In November, 2011, the Society for Humanistic Psychology of the American Psychological Association (APA) and the American Counseling Association (ACA) sent their infamous Open Letter to the DSM-5 Task Force (Locke, 2011). When I read it shortly after it was posted on the APA/ACA website, I found myself dismayed, then outraged, but not surprised. After all, I had read Stuart Kirk’s and Herb Kutchin’s (1992) scathing critique of the DSM-III, questioning the DSM’s legitimacy, several years earlier. Their focus was on the scientific foundations of the DSM III, viz., the construct validity of the disorders or diagnoses it purported to categorize, and its inter-rater reliability or the consensual validation of those diagnoses by clinicians in the field. Their conclusions were succinct: the DSM-III evidenced neither (see also Kirk, Gomory, & Cohen, 2013).

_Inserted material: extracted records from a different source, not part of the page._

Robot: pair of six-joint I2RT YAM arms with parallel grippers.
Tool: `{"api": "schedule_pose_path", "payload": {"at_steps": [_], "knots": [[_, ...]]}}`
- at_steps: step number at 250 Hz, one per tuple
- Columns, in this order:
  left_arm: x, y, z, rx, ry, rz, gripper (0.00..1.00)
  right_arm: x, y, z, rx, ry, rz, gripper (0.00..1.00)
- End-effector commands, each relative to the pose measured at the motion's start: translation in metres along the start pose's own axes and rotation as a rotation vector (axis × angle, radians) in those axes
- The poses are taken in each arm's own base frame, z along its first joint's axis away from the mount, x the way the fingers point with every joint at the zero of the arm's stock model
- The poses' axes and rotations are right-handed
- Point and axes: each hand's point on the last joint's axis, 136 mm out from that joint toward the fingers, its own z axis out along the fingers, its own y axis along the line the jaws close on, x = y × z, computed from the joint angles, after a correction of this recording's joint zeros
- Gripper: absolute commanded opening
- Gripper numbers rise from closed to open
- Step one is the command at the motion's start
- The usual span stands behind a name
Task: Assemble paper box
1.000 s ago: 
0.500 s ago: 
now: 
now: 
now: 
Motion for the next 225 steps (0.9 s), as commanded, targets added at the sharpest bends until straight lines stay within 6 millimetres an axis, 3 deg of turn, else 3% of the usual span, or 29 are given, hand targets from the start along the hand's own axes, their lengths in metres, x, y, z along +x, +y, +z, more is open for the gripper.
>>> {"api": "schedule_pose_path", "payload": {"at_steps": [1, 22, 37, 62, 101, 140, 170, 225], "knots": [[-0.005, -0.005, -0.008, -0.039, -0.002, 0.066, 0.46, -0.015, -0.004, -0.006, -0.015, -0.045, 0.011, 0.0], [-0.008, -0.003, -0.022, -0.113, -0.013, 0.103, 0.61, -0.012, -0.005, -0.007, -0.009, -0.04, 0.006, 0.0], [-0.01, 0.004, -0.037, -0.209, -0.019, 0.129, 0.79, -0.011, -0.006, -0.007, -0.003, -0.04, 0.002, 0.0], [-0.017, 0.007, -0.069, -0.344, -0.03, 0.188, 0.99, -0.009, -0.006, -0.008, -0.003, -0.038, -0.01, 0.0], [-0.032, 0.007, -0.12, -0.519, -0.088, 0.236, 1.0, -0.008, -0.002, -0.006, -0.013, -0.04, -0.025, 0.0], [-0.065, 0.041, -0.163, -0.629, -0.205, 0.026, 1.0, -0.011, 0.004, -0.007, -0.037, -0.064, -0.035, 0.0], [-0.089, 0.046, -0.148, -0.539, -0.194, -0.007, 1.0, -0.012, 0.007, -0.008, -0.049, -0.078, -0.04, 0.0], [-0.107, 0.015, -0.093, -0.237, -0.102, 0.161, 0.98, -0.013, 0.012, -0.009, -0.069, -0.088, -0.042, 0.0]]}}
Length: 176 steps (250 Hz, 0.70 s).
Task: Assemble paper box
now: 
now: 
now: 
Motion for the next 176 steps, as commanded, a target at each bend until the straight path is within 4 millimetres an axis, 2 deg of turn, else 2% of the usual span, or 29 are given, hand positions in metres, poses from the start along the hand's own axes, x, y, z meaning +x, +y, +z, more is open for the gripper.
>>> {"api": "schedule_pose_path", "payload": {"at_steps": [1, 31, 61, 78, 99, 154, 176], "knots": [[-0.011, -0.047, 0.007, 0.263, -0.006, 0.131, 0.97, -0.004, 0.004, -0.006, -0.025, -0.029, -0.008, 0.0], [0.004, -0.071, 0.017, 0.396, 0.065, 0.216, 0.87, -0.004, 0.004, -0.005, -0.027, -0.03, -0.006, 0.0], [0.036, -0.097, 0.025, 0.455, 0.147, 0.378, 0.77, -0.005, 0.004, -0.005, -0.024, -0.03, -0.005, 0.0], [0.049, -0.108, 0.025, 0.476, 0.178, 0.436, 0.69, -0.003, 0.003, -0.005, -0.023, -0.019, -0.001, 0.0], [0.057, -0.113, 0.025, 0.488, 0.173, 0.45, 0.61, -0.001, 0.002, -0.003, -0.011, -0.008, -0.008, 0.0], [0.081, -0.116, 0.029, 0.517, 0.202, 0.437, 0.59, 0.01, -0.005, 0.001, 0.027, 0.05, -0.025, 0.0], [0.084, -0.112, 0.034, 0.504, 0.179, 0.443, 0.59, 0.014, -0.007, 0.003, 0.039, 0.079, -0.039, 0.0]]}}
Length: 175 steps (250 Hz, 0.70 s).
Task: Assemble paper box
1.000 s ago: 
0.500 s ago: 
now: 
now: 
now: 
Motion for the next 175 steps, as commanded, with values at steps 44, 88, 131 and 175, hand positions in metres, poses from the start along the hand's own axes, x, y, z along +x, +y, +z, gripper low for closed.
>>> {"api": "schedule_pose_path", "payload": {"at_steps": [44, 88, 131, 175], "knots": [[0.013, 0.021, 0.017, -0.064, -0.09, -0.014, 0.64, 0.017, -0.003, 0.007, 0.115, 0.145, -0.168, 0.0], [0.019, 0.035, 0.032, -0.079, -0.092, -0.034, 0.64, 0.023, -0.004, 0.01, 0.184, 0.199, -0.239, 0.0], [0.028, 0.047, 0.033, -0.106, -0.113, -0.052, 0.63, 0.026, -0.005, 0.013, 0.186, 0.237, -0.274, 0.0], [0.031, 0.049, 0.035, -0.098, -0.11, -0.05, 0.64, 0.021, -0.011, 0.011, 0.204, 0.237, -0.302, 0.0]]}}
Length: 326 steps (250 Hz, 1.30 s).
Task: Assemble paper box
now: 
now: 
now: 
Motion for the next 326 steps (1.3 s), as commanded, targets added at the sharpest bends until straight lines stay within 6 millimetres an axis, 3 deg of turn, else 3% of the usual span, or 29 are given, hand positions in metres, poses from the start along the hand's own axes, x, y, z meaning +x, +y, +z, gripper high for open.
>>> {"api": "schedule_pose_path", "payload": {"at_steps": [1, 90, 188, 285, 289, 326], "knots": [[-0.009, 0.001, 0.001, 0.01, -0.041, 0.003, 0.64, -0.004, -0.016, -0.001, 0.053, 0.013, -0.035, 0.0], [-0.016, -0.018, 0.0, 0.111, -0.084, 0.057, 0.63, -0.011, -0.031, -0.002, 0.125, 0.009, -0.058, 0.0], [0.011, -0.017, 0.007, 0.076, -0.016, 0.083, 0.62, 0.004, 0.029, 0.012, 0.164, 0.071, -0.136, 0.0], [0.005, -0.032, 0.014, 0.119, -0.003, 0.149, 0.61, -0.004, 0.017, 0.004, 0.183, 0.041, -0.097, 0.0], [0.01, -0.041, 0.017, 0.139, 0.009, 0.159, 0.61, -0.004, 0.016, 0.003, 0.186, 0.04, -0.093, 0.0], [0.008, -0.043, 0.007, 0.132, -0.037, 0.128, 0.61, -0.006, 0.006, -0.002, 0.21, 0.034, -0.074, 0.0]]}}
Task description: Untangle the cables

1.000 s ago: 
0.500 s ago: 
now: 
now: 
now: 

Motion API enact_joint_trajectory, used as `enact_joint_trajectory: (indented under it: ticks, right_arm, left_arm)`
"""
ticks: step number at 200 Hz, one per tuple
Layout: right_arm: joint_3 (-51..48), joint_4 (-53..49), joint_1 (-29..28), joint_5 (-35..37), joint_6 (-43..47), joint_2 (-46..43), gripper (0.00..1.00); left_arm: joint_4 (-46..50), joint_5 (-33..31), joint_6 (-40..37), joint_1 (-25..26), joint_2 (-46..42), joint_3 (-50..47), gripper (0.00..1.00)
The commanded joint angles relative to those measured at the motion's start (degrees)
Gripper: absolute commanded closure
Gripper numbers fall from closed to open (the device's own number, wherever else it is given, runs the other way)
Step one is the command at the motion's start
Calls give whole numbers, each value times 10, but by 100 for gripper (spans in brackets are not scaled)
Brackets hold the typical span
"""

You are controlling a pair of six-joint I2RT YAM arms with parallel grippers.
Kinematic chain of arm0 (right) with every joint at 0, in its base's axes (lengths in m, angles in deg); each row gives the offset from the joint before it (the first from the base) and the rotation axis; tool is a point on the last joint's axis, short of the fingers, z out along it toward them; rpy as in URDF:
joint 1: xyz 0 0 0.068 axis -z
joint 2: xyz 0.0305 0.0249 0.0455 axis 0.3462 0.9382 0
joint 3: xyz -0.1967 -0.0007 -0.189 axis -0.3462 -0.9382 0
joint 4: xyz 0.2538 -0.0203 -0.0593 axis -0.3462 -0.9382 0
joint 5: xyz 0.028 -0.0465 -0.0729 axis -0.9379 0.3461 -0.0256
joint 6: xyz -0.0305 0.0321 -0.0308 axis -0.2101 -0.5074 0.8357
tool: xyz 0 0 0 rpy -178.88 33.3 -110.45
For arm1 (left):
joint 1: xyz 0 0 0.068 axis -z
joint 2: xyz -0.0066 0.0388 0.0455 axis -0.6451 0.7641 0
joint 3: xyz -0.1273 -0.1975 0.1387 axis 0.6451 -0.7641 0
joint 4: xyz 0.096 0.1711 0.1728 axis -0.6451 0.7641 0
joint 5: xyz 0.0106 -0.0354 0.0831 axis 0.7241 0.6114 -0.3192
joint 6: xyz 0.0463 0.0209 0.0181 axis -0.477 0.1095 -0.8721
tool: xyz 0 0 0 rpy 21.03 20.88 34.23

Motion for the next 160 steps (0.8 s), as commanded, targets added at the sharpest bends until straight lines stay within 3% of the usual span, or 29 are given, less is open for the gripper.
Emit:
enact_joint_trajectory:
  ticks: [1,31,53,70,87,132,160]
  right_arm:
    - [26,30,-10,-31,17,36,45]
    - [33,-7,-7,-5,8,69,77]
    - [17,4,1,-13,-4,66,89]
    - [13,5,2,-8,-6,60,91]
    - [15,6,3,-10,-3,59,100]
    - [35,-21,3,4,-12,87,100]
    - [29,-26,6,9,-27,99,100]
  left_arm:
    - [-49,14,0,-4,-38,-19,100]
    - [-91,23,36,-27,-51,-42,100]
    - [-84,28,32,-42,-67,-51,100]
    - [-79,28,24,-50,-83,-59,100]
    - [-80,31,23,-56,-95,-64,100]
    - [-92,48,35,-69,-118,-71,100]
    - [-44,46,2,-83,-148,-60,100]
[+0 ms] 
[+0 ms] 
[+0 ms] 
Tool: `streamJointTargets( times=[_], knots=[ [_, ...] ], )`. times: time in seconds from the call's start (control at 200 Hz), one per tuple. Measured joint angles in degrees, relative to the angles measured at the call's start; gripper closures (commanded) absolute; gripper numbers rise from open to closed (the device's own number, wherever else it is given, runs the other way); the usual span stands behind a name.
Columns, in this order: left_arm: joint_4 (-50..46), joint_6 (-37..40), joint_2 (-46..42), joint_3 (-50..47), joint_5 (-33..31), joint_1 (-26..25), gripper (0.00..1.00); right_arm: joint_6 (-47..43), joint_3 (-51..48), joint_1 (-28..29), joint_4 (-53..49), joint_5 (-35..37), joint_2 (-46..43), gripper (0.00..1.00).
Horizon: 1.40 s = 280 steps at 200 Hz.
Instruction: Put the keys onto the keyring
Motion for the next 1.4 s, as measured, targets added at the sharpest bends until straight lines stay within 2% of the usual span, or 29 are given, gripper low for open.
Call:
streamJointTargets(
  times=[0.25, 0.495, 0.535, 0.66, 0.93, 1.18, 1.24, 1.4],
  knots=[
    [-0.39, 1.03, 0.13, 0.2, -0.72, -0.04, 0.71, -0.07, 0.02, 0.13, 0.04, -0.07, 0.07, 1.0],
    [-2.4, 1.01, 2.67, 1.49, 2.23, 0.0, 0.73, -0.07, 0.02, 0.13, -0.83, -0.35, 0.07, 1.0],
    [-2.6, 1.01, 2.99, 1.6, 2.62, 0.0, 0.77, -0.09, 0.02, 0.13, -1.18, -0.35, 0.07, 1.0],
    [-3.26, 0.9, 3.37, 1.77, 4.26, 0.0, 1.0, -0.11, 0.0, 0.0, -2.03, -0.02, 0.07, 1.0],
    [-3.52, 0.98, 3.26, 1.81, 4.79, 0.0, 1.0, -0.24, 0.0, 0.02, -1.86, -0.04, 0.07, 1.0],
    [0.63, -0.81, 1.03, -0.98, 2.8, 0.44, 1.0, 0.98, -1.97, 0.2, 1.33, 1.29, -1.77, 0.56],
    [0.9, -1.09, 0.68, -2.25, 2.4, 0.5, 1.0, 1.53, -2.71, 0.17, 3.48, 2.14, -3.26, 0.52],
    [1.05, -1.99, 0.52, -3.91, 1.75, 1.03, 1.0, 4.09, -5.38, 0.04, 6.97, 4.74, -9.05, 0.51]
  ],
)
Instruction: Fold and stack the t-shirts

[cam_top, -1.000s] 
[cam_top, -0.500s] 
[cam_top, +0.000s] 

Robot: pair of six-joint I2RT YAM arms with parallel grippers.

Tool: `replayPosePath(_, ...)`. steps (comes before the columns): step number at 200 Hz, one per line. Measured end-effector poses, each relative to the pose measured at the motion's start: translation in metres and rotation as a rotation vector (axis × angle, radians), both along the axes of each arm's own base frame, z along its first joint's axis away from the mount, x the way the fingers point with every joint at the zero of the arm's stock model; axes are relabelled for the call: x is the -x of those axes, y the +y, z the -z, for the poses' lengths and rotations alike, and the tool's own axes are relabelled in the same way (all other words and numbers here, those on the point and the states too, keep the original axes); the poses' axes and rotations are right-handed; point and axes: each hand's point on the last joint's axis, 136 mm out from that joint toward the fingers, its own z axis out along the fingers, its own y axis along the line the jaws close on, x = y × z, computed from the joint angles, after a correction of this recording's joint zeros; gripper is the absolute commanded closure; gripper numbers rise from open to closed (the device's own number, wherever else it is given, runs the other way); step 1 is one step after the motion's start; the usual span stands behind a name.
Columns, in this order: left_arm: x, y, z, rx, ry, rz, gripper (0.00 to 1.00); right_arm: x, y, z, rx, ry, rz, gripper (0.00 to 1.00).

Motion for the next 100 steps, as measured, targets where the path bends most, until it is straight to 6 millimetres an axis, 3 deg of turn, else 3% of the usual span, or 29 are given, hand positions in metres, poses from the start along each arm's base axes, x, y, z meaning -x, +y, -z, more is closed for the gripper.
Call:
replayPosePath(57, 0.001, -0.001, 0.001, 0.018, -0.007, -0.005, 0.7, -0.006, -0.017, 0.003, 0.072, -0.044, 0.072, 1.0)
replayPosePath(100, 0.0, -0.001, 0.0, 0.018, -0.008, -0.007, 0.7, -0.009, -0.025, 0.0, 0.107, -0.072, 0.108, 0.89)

The APA/ACA had even broader-based concerns. The authors of that lengthy letter questioned the organization of the DSM-5’s ballyhooed field trials; the ongoing medicalization of mental illness and increasing reliance by psychiatrists on psychoactive medications; and the accompanying patholigization of human behaviors ordinarily considered normative. More fundamentally, they challenged the presumption of the DSM-5 Task Force and the American Psychiatric Association to devise a taxonomy of illness with no input from professionals from other disciplines. Accordingly, they attached a petition to their letter, signed, through July, 2013, by 15,000 mental health practitioners and other stakeholders, requesting that the Task Force suspend its operations and allow a multi-disciplinary committee to review its work and recommend changes.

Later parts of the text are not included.